Unspecified behavior cannot impact the behavior of code in a separate crate.

Unspecified behavior is unspecified, but it is bounded to operations that the language allows the library to perform. This includes arbitrary global state changes, but only global state that is upstream to the unspecified behavior. Additionally, the privacy barrier of the crate ensures that only the global state of the crate with the unspecified behavior can change in fully unspecified ways — any crates upstream of the unspecified behavior can only be interacted with in a sound manner provided for by its public API. And any crate which is unrelated to the unspecified behavior will not have any global state change.

It is at this point that we need to assume Quality Of Implementation. Because std is distributed as part of the language, it could have special powers — we must assume that a correct implementation behaves indistinguishably from if it had no special powers. Similarly, because std is a single crate[3], we must assume that the impacts of unspecified behavior are bound to the object which misbehaves.
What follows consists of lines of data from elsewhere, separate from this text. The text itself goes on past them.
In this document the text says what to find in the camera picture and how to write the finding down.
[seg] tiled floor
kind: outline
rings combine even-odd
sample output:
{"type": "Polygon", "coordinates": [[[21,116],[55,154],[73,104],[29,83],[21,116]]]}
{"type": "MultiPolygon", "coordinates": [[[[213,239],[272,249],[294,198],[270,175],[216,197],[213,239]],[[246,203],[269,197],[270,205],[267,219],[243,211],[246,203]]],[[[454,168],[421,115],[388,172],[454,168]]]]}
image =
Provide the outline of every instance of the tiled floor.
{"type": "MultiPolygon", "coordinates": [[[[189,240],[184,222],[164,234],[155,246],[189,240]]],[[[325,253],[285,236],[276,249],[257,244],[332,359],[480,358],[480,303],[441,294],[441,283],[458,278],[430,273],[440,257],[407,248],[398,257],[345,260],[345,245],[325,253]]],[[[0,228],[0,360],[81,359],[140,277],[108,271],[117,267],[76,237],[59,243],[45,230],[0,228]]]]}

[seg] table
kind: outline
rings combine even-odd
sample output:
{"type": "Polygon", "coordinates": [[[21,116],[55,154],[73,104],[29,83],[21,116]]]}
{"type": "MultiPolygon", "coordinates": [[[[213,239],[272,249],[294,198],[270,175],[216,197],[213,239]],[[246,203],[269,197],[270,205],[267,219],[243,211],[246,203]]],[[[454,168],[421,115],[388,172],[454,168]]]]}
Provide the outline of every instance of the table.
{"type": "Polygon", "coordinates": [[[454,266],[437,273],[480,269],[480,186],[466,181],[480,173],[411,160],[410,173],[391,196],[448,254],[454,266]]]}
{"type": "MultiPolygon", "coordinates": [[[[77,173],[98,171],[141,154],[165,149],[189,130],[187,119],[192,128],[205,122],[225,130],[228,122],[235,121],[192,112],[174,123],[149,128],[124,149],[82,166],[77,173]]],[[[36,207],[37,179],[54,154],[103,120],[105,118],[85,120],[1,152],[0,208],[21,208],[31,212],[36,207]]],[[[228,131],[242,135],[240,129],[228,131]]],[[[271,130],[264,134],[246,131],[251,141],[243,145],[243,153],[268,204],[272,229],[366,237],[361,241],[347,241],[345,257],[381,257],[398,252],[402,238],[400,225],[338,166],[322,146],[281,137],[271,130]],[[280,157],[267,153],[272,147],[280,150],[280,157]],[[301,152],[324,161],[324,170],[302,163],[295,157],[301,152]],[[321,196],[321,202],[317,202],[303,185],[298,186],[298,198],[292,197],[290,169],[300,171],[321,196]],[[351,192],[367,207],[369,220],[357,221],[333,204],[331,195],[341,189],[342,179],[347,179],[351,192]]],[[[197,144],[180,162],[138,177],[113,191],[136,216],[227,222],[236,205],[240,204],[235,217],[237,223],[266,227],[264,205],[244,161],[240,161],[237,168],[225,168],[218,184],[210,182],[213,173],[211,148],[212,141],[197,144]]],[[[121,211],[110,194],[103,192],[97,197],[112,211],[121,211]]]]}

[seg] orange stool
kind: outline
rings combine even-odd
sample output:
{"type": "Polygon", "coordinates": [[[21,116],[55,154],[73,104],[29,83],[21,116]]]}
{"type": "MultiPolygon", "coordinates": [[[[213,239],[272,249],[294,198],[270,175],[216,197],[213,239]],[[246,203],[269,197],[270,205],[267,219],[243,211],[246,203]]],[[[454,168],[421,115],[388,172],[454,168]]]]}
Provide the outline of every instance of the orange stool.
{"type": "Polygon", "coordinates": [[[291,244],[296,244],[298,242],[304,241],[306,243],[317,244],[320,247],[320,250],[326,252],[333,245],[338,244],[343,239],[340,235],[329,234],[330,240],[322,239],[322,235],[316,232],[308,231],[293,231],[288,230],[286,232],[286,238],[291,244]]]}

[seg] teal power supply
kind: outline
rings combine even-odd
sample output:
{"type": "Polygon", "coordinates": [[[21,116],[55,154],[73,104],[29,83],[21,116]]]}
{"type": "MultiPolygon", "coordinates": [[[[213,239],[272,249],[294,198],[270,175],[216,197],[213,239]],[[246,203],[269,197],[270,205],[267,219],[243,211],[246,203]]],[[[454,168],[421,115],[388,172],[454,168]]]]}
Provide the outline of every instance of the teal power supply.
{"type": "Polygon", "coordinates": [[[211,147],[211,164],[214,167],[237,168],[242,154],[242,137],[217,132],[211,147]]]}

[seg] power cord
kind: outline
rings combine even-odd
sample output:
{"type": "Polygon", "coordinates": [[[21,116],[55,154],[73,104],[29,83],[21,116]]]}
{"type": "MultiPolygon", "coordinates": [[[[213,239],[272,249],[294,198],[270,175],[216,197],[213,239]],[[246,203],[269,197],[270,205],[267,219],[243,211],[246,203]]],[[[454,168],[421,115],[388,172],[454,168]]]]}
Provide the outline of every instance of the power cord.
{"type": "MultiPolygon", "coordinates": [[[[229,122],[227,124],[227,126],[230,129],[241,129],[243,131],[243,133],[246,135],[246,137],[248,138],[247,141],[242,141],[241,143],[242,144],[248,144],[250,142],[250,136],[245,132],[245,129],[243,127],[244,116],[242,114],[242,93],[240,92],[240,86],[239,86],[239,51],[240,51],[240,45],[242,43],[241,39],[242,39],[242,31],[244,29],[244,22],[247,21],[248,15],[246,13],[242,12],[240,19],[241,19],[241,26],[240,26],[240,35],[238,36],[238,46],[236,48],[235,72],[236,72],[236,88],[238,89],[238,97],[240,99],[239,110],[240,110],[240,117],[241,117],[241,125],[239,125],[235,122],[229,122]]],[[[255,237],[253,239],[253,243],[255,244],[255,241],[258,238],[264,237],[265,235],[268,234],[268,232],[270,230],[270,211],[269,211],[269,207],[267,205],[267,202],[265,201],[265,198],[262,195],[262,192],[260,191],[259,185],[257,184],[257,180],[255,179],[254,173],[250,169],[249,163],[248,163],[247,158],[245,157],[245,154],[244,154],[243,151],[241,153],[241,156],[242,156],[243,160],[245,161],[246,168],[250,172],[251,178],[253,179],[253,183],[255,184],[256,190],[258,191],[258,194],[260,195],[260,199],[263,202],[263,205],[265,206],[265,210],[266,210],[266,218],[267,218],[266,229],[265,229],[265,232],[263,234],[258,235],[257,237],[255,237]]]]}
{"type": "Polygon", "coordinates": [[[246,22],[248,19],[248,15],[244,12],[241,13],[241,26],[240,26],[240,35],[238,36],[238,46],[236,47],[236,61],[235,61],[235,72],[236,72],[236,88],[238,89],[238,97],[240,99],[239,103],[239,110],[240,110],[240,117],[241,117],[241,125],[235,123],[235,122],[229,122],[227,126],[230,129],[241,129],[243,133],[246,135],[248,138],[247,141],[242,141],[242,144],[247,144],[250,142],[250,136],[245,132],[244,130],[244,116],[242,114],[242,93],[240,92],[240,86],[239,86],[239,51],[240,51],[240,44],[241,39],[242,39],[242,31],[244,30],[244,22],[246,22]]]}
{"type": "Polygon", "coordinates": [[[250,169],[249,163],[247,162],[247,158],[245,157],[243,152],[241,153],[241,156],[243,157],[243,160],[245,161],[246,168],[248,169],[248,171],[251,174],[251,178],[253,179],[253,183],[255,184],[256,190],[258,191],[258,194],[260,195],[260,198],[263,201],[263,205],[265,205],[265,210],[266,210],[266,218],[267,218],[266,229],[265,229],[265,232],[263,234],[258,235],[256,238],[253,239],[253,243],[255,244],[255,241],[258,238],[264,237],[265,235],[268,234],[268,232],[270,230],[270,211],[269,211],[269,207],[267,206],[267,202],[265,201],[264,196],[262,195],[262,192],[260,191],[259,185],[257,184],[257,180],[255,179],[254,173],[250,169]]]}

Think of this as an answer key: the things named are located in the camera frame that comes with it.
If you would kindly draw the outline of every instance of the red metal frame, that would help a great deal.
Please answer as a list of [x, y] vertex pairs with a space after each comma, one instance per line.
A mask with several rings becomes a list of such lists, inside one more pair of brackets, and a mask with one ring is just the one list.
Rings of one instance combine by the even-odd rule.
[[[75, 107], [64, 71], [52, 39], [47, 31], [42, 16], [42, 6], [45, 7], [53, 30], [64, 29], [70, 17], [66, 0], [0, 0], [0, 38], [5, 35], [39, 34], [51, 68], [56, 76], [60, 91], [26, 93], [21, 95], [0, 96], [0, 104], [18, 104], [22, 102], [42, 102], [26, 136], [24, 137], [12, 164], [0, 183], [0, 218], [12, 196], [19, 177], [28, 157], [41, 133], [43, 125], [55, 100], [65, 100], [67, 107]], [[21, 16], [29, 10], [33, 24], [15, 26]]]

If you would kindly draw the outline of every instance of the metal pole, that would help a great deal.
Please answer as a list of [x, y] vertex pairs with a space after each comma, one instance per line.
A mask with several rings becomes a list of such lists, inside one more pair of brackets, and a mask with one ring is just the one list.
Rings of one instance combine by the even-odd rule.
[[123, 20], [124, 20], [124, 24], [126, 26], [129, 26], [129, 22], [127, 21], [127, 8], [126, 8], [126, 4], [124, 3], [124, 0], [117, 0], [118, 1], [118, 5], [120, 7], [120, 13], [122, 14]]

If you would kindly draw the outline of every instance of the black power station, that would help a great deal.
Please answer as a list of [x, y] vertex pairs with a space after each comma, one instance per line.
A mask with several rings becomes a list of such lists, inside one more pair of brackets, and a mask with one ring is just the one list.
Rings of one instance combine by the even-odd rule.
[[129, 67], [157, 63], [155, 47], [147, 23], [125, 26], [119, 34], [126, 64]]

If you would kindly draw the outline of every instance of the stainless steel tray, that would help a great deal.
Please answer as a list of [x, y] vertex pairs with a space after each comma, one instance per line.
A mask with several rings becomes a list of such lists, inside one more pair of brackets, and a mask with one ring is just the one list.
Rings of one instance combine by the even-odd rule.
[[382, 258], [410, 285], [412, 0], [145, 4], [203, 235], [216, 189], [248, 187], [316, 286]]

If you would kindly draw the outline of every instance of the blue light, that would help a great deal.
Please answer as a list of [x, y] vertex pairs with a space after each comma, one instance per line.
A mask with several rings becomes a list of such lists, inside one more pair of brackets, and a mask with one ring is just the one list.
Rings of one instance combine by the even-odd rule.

It is, ultimately, that last point which is under discussion. It is exactly about providing some bound on the unspecified behavior. The answer, as it is today, is that the unspecified behavior is bound only by Quality Of Implementation.

Although the std documentation purposely and explicitly leaves the behavior of recursively locking a Mutex unspecified, the standard library does (informally and implicitly) guarantee a reasonable Quality Of Implementation that behavior is localized.

The Rust project has a very liberal policy that if you think there's a bug, there's almost certainly a bug. It might be considered a documentation bug that the behavior wasn't documented sufficiently, but if the behavior of the standard library surprises a reasonably informed and conscientious Rust developer, that is a bug to be addressed.

This isn't sufficient for a mathematical proof of correct behavior in the face of arbitrary use[4], but is far and beyond sufficient for normal everyday development to assume reasonable QOI from the standard library.

The difference to C++ is that the C++ standard and specification is a formal document. If the standard omits a definition for some behavior, then it is mathematically Undefined Behavior by that omission. Rust does not have an official formal specification at this time. Of the official reference material, the Rustonomicon provides a semiformal description of what Undefined Behavior is in Rust. If behavior is omitted from the standard library documentation, that behavior is merely unspecified by omission — it is a passive guarantee that no Undefined Behavior occurs if you satisfy the documented safety conditions of the unsafe APIs.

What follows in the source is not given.